Não há [Emmanuel] Macron à vista. Mas temos tempo para descobri-lo, para construir essa identidade. Faltam meses para a sucessão presidencial, é tempo de encontrarmos solução. Eu espero que essa procuradora, a Dra. Raquel, seja fiel à moderação das suas declarações anteriores, à sua história de moderação, embora tenha uma identidade também construída na luta contra a corrupção política.

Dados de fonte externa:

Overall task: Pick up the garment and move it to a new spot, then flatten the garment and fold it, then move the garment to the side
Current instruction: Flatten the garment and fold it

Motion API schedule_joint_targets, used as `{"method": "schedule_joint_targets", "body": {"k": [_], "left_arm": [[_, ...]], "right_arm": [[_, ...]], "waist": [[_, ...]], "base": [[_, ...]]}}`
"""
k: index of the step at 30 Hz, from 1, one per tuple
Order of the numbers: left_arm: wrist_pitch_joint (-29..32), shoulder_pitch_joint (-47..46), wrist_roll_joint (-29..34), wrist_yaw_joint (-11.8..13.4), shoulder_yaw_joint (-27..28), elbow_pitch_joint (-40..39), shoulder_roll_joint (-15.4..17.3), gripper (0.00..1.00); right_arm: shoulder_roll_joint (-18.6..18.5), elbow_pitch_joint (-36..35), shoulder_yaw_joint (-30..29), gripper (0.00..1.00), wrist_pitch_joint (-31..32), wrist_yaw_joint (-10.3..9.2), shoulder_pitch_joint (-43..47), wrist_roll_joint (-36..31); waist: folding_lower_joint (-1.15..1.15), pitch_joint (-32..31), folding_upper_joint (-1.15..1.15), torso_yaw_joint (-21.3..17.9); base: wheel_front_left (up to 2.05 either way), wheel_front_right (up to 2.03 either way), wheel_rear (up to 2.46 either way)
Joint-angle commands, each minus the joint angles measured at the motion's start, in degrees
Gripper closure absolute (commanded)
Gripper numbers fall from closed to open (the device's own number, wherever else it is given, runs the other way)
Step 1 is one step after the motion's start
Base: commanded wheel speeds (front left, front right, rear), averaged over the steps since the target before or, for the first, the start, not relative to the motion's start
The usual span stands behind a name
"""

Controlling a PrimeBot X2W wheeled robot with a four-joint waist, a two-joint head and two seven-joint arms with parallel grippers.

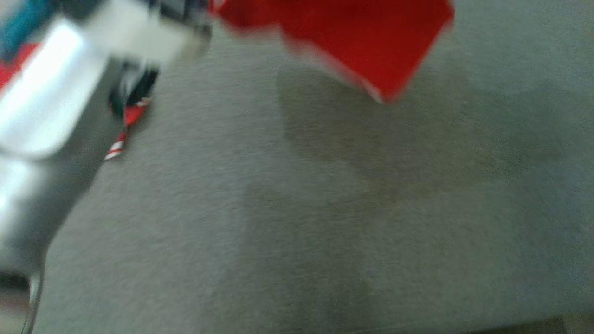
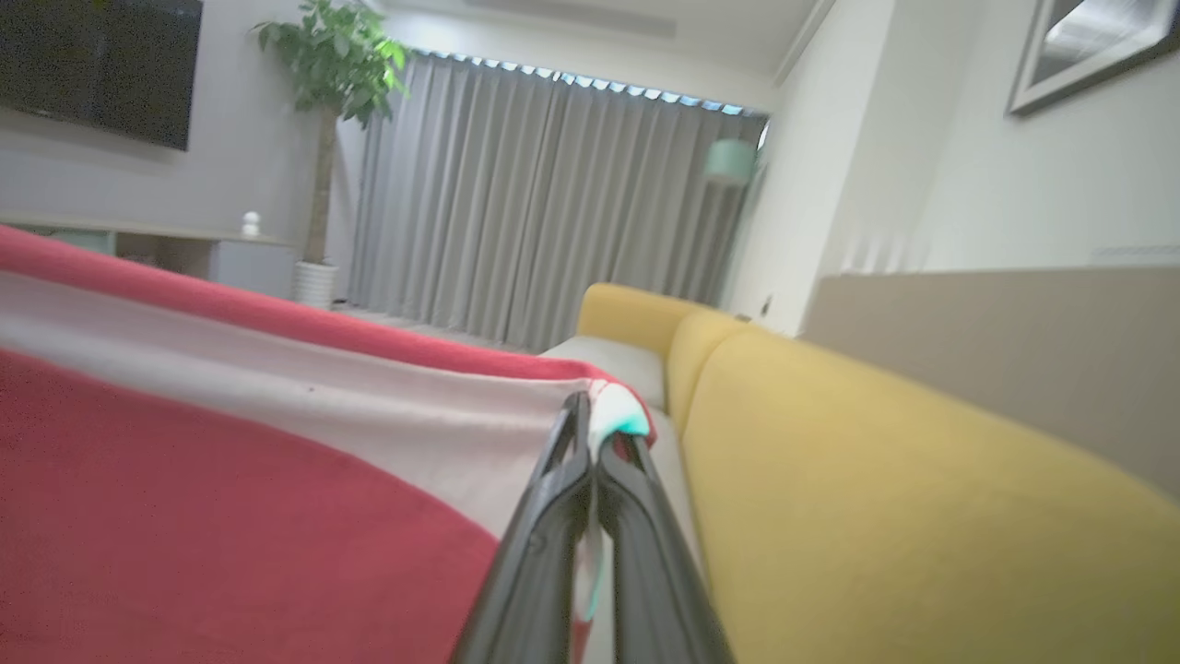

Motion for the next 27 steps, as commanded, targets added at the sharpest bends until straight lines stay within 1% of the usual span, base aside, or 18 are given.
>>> {"method": "schedule_joint_targets", "body": {"k": [1, 3, 5, 7, 9, 12, 15, 18, 21, 22, 25, 27], "left_arm": [[-0.1, -5.3, 1.4, -0.1, 2.5, 1.2, 0.0, 1.00], [-0.5, -9.1, 1.9, -1.0, 2.3, 4.7, -2.2, 1.00], [-1.3, -11.0, 2.9, -1.6, 1.9, 7.3, -3.4, 1.00], [-2.0, -10.1, 3.1, -1.9, 1.9, 9.1, -4.3, 1.00], [-2.5, -7.5, 3.8, -2.3, 1.2, 9.8, -4.4, 1.00], [-2.8, -0.7, 4.1, -2.3, 0.6, 9.1, -4.5, 1.00], [-2.9, 7.8, 4.5, -1.9, 1.9, 6.2, -4.4, 1.00], [-2.9, 18.4, 5.8, -1.2, 3.4, 2.6, -3.5, 1.00], [-2.9, 29.4, 7.1, 0.1, 5.0, -0.9, -2.8, 1.00], [-2.9, 29.4, 7.1, 0.1, 5.0, -0.9, -2.8, 1.00], [-2.9, 38.7, 8.2, 1.3, 5.5, -4.1, -2.6, 1.00], [-2.9, 43.2, 9.0, 1.9, 5.2, -6.2, -2.7, 1.00]], "right_arm": [[-1.5, -2.2, -2.1, 1.00, -0.5, 0.39, -1.1, -1.3], [-2.2, -3.6, -4.3, 1.00, -0.5, 0.39, -2.3, -3.0], [-2.4, -5.1, -6.4, 1.00, -0.5, 0.39, -1.8, -4.2], [-2.3, -6.7, -8.3, 1.00, -0.5, 0.39, 0.6, -5.4], [-2.1, -8.4, -10.2, 1.00, -0.5, 0.39, 4.5, -6.5], [-1.0, -11.6, -13.4, 1.00, -0.5, 0.39, 13.1, -7.3], [1.0, -15.5, -16.5, 1.00, -0.5, 0.39, 23.5, -7.4], [3.7, -20.1, -20.0, 1.00, -0.5, 0.39, 34.4, -8.1], [6.0, -24.7, -22.6, 1.00, -0.2, 0.39, 44.4, -9.9], [6.0, -24.7, -22.6, 1.00, -0.2, 0.39, 44.4, -9.9], [8.1, -29.9, -25.2, 1.00, 0.6, 0.39, 53.4, -12.7], [9.6, -33.5, -27.5, 1.00, 1.6, 0.39, 58.8, -13.5]], "waist": [[-0.01, 2.6, 0.00, -5.4], [-0.01, 3.2, 0.00, -7.1], [-0.01, 3.4, 0.00, -8.4], [-0.01, 3.2, 0.00, -9.0], [-0.01, 3.0, 0.00, -9.2], [-0.01, 2.5, 0.00, -8.4], [-0.01, 2.0, 0.00, -7.2], [-0.01, 1.0, 0.00, -6.1], [-0.01, -0.2, 0.00, -5.3], [-0.01, -0.2, 0.00, -5.3], [-0.01, -1.4, 0.00, -4.5], [-0.01, -1.9, 0.00, -3.9]], "base": [[0.00, 0.00, 0.00], [0.00, 0.00, 0.00], [0.00, 0.00, 0.00], [0.00, 0.00, 0.00], [0.00, 0.00, 0.00], [0.00, 0.00, 0.00], [0.00, 0.00, 0.00], [0.00, 0.00, 0.00], [0.00, 0.00, 0.00], [0.00, 0.00, 0.00], [0.00, 0.00, 0.00], [0.00, 0.00, 0.00]]}}
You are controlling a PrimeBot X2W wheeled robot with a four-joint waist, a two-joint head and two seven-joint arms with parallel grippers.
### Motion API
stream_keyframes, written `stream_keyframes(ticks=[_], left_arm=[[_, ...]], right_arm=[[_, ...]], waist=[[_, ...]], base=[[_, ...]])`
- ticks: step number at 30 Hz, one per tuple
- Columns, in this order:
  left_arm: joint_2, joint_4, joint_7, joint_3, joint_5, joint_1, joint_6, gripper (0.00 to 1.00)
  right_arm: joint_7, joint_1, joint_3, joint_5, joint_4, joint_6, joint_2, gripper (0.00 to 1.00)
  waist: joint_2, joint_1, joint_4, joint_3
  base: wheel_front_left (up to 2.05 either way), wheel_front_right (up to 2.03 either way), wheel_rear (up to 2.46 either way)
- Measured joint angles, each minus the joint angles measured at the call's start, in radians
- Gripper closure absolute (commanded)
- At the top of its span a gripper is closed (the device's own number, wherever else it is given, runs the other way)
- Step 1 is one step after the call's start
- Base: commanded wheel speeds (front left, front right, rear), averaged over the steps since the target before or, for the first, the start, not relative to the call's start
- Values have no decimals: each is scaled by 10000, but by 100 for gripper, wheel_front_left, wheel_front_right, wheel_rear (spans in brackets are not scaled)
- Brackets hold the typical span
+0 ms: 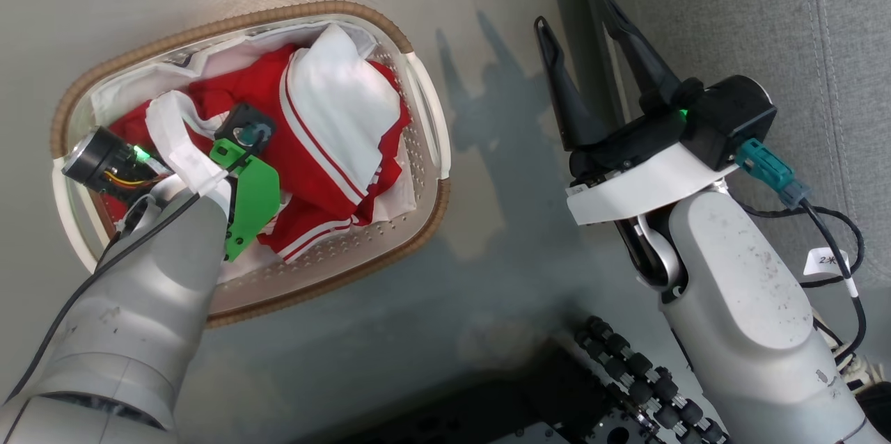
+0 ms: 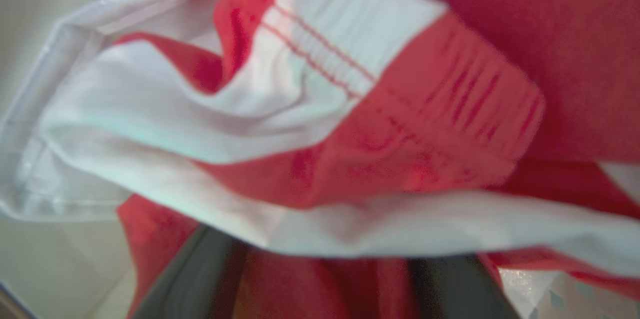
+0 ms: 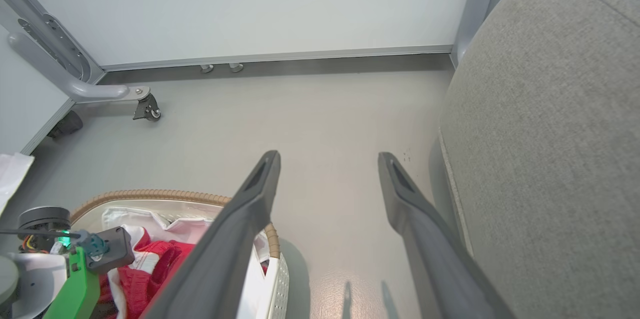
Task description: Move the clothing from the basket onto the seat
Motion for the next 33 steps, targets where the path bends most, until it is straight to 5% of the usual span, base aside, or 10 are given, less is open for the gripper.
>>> stream_keyframes(ticks=[4, 5, 6, 17, 33], left_arm=[[48, 12, 203, -10, -67, -111, -19, 3], [46, 13, 209, -15, -81, -141, -33, 59], [44, 12, 209, -15, -102, -152, -35, 100], [-330, -15, -788, 63, -677, 279, -44, 100], [-869, -313, -3396, 341, -1864, 1876, 6, 100]], right_arm=[[0, -1, 23, 52, -104, 0, 17, 0], [0, -2, -15, 56, -132, 0, 21, 0], [0, -3, -36, 56, -136, 0, 23, 0], [0, 91, -217, -52, 173, 0, 6, 0], [0, 1178, -431, -205, 780, 0, -512, 0]], waist=[[0, 0, -114, 179], [0, 0, -123, 226], [0, 0, -122, 260], [0, 0, 155, -288], [0, -1, 1043, -2550]], base=[[0, 0, 0], [0, 0, 0], [0, 0, 0], [0, 0, 0], [0, 0, 0]])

É uma presença, por hora, alvissareira.

IHU On-Line — Especificamente em relação à condução da Lava Jato, diante dos últimos acontecimentos, como o depoimento dos irmãos Batista, a prisão de Geddel e o depoimento de Palocci, diria que ela está no rumo certo?

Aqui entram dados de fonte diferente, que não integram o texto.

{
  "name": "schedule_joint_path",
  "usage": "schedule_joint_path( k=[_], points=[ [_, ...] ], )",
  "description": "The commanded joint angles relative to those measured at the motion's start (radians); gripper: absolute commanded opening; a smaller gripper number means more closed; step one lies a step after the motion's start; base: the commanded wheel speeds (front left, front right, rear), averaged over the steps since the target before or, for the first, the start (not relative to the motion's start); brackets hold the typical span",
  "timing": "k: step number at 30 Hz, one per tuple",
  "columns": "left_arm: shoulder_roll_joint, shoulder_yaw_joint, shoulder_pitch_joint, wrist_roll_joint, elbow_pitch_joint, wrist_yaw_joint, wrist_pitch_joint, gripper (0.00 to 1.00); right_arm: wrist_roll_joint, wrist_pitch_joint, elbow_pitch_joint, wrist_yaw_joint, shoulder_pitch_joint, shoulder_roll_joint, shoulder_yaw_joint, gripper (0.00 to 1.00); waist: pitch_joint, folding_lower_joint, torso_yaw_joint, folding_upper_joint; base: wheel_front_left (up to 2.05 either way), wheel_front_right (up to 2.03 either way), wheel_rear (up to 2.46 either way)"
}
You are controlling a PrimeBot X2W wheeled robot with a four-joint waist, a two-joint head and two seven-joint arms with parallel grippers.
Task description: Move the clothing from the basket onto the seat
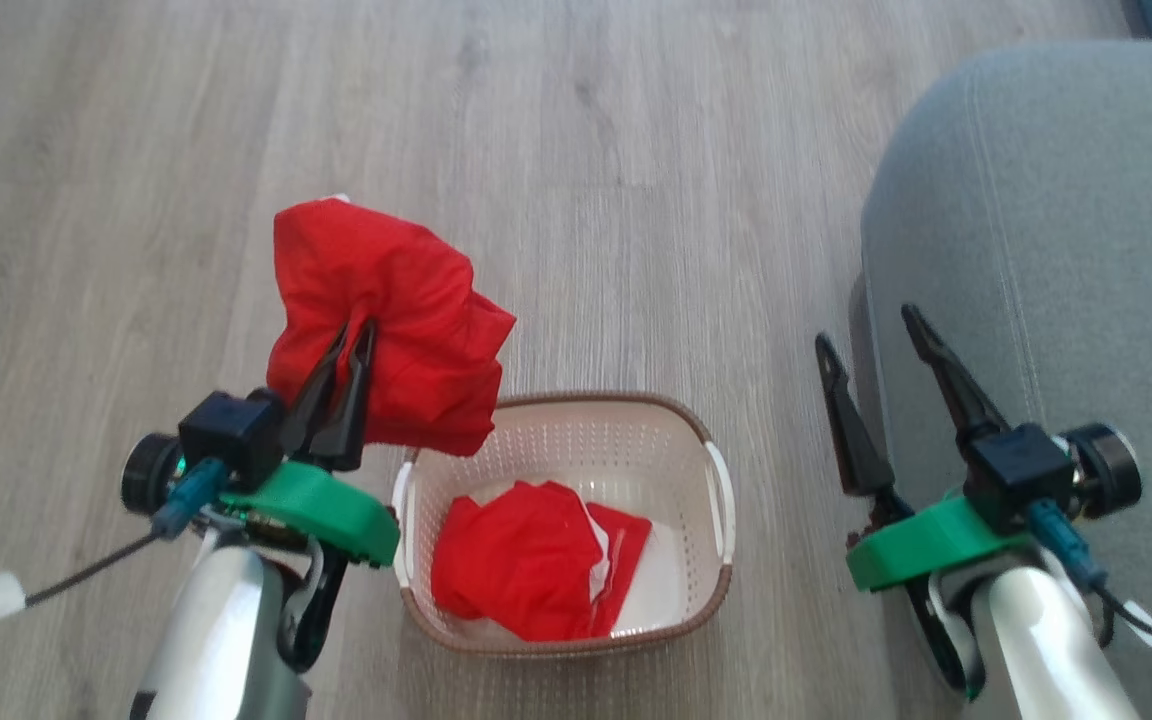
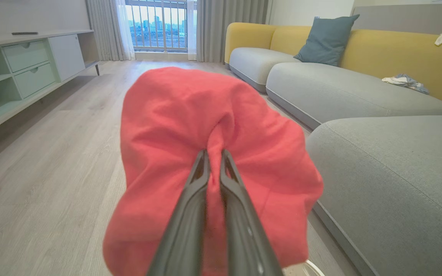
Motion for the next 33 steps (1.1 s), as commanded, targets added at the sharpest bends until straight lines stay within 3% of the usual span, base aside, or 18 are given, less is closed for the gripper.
schedule_joint_path(
  k=[1, 13, 18, 27, 33],
  points=[
    [0.004, 0.037, -0.026, 0.004, -0.045, -0.003, -0.012, 0.00, 0.007, -0.006, -0.030, 0.000, -0.013, -0.003, 0.019, 1.00, -0.017, 0.0001, 0.011, -0.0001, 0.00, 0.00, 0.00],
    [-0.001, 0.025, 0.051, -0.026, -0.248, -0.012, -0.012, 0.00, 0.028, -0.006, -0.036, 0.000, 0.052, -0.011, 0.023, 1.00, -0.092, 0.0001, 0.020, -0.0001, 0.00, 0.00, 0.00],
    [-0.001, -0.010, 0.045, -0.044, -0.337, -0.015, -0.012, 0.00, 0.088, -0.006, -0.076, 0.000, 0.058, -0.039, 0.118, 1.00, -0.097, 0.0001, 0.019, -0.0001, 0.00, 0.00, 0.00],
    [0.001, -0.077, 0.040, -0.015, -0.355, -0.018, -0.012, 0.00, 0.186, -0.006, -0.214, 0.000, 0.023, -0.165, 0.354, 1.00, -0.095, 0.0001, 0.003, -0.0001, 0.00, 0.00, 0.00],
    [0.059, -0.211, 0.021, -0.008, -0.365, -0.018, -0.012, 0.00, 0.208, -0.006, -0.254, 0.000, -0.021, -0.205, 0.405, 1.00, -0.083, 0.0001, -0.002, -0.0001, 0.00, 0.00, 0.00]
  ],
)
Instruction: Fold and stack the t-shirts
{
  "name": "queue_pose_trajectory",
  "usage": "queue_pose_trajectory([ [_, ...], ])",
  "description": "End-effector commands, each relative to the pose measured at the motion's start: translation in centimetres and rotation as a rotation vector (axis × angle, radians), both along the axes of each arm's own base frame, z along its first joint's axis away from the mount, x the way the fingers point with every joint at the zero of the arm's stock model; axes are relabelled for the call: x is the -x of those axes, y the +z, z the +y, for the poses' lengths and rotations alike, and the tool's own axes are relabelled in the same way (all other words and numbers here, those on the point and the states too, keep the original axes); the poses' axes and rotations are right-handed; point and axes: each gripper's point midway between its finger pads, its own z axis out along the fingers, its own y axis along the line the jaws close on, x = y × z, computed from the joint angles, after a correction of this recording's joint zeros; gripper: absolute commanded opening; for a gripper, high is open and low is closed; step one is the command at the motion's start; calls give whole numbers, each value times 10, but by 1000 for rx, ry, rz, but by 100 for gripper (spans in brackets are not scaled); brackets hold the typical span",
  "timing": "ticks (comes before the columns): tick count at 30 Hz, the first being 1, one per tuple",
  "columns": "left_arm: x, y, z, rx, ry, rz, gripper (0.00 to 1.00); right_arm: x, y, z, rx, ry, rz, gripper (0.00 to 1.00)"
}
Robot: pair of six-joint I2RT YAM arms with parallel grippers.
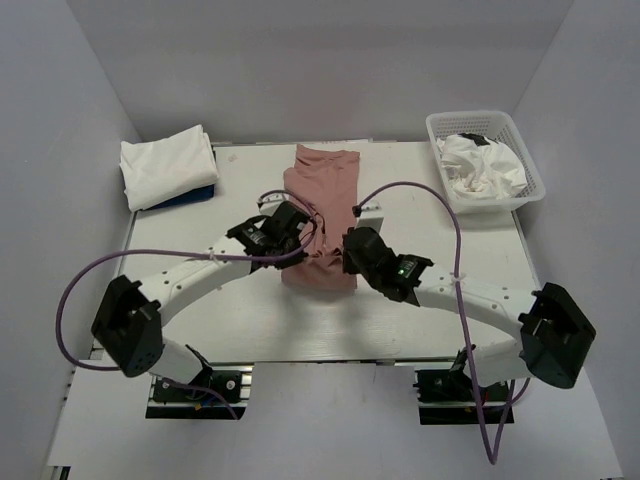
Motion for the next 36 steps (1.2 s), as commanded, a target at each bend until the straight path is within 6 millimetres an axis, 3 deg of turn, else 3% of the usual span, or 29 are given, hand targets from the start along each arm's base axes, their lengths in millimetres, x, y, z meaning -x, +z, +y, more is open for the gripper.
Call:
queue_pose_trajectory([
  [1, -39, 8, 21, -120, 58, -60, 0, -39, 30, -5, -7, -84, -103, 0],
  [3, -61, 8, 16, -138, 48, -77, 0, -48, 28, -3, 9, -81, -113, 0],
  [6, -87, 13, 12, -122, 21, -93, 0, -72, 45, 3, -15, -89, -162, 0],
  [7, -95, 3, 15, -137, 26, -72, 0, -79, 37, 1, 5, -94, -151, 0],
  [8, -105, 8, 14, -128, 36, -84, 0, -88, 46, 3, -1, -98, -166, 0],
  [10, -115, 6, 14, -133, 30, -86, 0, -100, 25, -2, 63, -123, -144, 0],
  [11, -121, 1, 13, -136, 20, -83, 0, -110, 31, -4, 60, -144, -151, 0],
  [12, -128, 2, 13, -125, 12, -94, 0, -115, 16, -3, 85, -144, -130, 0],
  [23, -165, -19, 0, -63, -95, -104, 0, -161, -2, -4, 81, -107, -146, 0],
  [24, -169, -12, -4, -52, -109, -127, 0, -166, -3, -6, 64, -102, -146, 0],
  [28, -188, -16, -5, -51, -123, -132, 0, -175, -25, 3, 59, 0, -144, 0],
  [29, -191, -18, -3, -53, -127, -124, 7, -182, -19, 7, 30, 11, -189, 0],
  [30, -199, -22, -1, -54, -118, -122, 17, -186, -25, 5, 67, 49, -204, 0],
  [31, -199, -25, -1, -60, -118, -110, 30, -185, -28, 16, 37, 132, -198, 3],
  [32, -201, -29, 4, -67, -108, -94, 60, -193, -38, 13, 47, 126, -199, 13],
  [33, -206, -25, 9, -63, -96, -103, 69, -195, -39, 12, 57, 126, -193, 24],
  [34, -207, -27, 8, -66, -96, -96, 76, -195, -44, 11, 71, 130, -166, 28],
  [35, -207, -23, 9, -70, -105, -107, 82, -205, -35, 10, 77, 102, -186, 31],
  [36, -208, -17, 9, -66, -104, -118, 99, -207, -32, 5, 94, 77, -191, 36],
])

Luiz Werneck Vianna — Está andando e deve continuar a andar, mas não de forma endereçada como foi a incursão da Procuradoria-Geral da República contra o presidente da República. Agora está provado que houve uma armação, sobretudo, no que se revela o papel daquele jovem procurador [Marcelo Miller], que era o “homem forte” do Janot, e que participou da armação e armou com o Joesley [Batista] naquela conversa com o presidente da República. Não há inocente na política brasileira, aliás, não se faz política nem aqui e nem alhures com inocência; a política é um jogo duro, bruto. A política não é um lugar para a prática de anjos, o que não quer dizer que devamos nos render às “artes do Diabo”.

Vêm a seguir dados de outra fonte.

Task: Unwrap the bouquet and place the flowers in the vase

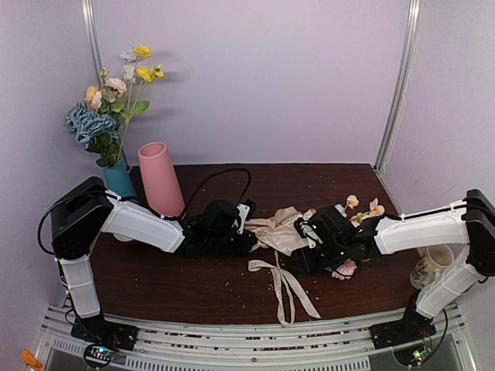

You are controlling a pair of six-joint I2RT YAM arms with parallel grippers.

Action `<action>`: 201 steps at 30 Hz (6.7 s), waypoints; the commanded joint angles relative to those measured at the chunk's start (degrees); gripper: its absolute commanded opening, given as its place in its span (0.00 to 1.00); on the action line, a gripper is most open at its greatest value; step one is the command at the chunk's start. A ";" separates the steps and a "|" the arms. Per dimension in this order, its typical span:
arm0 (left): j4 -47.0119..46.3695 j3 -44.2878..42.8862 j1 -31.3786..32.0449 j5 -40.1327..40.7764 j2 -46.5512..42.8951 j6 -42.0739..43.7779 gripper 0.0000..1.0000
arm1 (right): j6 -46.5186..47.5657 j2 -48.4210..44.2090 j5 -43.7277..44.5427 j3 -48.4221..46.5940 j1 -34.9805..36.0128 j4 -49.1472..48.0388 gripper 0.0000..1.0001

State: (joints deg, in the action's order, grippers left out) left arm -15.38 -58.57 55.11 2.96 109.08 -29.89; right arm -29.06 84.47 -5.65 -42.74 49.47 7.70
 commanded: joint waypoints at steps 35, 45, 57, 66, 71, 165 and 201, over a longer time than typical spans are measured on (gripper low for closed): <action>12.14 -3.48 -0.31 9.29 -15.21 8.80 0.87 | 5.66 5.38 3.36 -8.33 -14.24 3.84 0.70; 21.65 -9.98 -4.56 7.69 -9.80 19.18 0.89 | 6.91 -7.27 3.35 -7.06 -14.29 7.81 0.74; 19.50 -12.71 -7.55 -5.41 -3.80 24.33 0.61 | 7.12 -13.75 -0.59 -6.69 -14.29 6.26 0.72; 16.93 -10.26 -7.31 -19.32 -5.86 27.80 0.03 | 8.12 -17.28 -5.18 -9.48 -14.31 4.79 0.69; 16.58 -7.57 -4.75 -22.87 -8.95 29.80 0.00 | 8.79 -17.82 -8.13 -12.52 -14.32 3.19 0.68; 28.01 -36.74 -12.86 22.71 13.95 9.02 0.00 | -5.29 4.09 -6.98 8.04 -5.53 -11.59 0.49; 29.91 -39.44 -14.52 25.41 16.51 -2.88 0.03 | 0.55 -17.38 -12.04 6.40 -16.13 -6.24 0.52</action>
State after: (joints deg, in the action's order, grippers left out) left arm 11.62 -99.11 41.17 19.51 128.88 -30.61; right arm -29.10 68.38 -14.74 -33.19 32.73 3.51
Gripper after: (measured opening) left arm 0.024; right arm 0.517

A frase famosa do [Otto] Bismarck não é para ser esquecida: Se as pessoas soubessem como as leis são feitas e soubessem como as salsichas são feitas, ninguém as comeria, ou seja, as leis são feitas tal como as salsichas. Há leis boas que asseguram a ordem, que criam direitos e por isso esse é um mundo muito complicado, é um jogo de interesses muito perigoso, e é por isso que é preciso atuar nele sabendo manter seus princípios, mas negociando atento ao que está no entorno.

IHU On-Line – Na quarta-feira, 20-09-2017, a Câmara aprovou o fim das coligações para as eleições de deputados e vereadores, mas a medida só entrará em vigor a partir de 2020. Isso pode ter um efeito na política?

Luiz Werneck Vianna — 2020 me pareceu uma decisão incorreta, melhor seria agora, mas, enfim, se for isso é melhor que nada. E a cláusula de barreira, que já era para estar vigente há muito tempo, se não fosse o Supremo alterá-la por uma medida populista e tê-la declarado como condicional, também passou.

IHU On-Line — Como o senhor avalia a situação social do país, embora não tenha havido manifestações nos últimos meses?

Luiz Werneck Vianna — O país está atento, está registrando o que está se passando, mas não encontrou ainda a hora da sua manifestação, até porque as ruas estão caladas, o que não quer dizer que vão ficar assim. Uma fagulha pode desencadear um novo ciclo de manifestações de resultados imprevisíveis.

IHU On-Line — E a economia está melhorando? Por que o senhor avalia que a economia está dando sinais de recuperação?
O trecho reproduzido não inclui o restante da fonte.